**** Supplied material ****

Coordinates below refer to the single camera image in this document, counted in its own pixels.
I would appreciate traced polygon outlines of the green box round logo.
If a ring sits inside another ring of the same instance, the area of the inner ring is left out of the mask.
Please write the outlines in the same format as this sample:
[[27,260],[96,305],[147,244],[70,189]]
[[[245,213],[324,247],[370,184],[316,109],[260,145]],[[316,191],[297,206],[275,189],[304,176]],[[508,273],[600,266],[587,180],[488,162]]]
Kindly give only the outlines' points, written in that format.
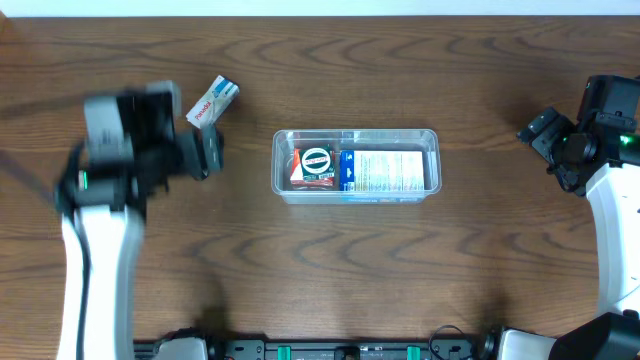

****
**** Supplied material ****

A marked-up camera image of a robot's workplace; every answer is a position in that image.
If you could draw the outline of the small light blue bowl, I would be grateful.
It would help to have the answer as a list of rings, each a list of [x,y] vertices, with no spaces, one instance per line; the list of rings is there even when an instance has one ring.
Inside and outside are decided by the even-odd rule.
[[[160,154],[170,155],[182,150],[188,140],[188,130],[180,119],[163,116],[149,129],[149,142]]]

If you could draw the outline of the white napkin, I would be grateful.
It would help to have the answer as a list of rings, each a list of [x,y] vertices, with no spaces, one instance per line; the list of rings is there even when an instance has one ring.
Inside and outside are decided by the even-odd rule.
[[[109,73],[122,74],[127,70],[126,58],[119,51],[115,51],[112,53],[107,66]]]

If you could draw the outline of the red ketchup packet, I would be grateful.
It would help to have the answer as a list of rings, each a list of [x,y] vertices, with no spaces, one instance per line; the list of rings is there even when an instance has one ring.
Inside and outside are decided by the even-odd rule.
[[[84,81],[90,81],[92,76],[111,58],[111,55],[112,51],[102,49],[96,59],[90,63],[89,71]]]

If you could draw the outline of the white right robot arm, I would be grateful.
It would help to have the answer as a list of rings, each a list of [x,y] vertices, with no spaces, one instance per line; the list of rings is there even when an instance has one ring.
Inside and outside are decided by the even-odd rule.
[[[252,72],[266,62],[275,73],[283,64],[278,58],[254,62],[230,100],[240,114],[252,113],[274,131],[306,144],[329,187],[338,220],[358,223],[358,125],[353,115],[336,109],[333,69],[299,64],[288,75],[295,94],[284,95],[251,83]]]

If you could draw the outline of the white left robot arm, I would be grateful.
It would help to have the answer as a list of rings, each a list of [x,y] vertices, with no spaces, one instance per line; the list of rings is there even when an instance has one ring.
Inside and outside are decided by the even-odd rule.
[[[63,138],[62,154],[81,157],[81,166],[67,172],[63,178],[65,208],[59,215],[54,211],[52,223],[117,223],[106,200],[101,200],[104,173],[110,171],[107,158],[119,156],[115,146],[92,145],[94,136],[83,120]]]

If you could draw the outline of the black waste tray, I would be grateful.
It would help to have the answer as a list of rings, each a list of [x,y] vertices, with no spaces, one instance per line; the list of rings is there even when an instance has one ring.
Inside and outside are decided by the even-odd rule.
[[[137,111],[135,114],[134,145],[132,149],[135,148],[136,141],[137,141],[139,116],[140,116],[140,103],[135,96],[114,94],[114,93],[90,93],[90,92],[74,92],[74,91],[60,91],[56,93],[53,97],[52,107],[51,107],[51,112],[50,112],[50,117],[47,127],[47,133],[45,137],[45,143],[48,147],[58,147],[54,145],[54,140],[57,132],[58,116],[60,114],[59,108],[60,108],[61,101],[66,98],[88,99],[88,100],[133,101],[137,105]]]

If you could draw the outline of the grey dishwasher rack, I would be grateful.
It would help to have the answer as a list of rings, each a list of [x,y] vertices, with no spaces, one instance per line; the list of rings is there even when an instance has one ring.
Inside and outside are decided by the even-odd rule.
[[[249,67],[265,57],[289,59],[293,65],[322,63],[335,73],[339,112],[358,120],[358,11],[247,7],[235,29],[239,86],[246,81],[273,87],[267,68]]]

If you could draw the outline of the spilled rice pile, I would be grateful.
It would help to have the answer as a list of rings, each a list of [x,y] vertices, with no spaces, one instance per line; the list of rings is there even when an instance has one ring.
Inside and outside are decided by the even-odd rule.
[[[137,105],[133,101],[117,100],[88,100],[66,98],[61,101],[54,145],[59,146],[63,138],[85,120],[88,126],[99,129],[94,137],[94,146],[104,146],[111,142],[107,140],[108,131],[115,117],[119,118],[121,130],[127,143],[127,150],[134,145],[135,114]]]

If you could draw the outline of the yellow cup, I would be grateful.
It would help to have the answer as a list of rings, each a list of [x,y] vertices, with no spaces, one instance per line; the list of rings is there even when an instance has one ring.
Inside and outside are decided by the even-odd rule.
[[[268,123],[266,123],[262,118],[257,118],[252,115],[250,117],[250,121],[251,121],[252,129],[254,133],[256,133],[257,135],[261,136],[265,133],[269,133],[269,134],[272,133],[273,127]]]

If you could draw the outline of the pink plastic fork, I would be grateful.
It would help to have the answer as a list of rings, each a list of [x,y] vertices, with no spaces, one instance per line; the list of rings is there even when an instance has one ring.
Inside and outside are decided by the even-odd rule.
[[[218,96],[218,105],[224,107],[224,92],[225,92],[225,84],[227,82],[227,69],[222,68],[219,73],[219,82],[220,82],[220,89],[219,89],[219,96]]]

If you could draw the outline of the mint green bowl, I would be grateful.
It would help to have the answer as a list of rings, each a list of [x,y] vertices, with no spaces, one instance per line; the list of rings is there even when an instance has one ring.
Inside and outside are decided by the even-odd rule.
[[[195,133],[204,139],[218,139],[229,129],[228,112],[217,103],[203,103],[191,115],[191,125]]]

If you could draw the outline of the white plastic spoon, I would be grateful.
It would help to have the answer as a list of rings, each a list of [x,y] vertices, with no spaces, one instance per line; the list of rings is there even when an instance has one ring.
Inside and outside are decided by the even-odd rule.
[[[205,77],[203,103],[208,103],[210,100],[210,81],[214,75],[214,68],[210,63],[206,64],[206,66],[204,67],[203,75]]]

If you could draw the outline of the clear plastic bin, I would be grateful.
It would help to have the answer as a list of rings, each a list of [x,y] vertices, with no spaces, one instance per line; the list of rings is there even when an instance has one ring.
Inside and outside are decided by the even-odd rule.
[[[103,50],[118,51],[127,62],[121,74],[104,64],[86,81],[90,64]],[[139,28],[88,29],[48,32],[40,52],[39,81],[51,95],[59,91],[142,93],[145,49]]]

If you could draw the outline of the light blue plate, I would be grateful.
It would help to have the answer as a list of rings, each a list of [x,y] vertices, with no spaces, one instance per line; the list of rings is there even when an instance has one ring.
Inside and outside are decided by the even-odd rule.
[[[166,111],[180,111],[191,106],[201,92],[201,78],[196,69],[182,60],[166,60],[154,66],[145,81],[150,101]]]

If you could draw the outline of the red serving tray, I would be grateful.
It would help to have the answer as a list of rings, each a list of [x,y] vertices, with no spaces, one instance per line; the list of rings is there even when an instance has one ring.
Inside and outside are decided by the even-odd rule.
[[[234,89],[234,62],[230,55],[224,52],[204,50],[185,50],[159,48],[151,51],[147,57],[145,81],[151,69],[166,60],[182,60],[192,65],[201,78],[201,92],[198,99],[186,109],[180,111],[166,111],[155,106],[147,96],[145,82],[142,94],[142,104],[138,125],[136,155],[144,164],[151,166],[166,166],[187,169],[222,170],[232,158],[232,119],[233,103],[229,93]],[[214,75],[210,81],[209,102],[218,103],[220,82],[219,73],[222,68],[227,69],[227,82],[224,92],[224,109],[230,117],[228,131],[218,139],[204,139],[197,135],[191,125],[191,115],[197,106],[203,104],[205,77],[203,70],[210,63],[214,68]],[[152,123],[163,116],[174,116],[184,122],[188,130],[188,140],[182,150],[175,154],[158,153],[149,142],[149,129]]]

****
**** Supplied material ****

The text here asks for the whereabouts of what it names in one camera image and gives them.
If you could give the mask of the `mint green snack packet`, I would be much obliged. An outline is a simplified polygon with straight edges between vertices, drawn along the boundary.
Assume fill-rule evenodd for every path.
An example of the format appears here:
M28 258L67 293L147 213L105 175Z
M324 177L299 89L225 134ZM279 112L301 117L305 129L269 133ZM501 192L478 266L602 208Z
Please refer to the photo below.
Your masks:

****

# Activity
Retype the portion of the data above that starts on the line with "Coordinates below refer" and finishes on the line with "If a ring sits", including both of those lines.

# Answer to this problem
Coordinates below refer to the single camera image in this document, counted in its own pixels.
I would appreciate traced polygon outlines of the green box round logo.
If a ring sits inside another ring of the same instance, the area of the inner ring is left out of the mask.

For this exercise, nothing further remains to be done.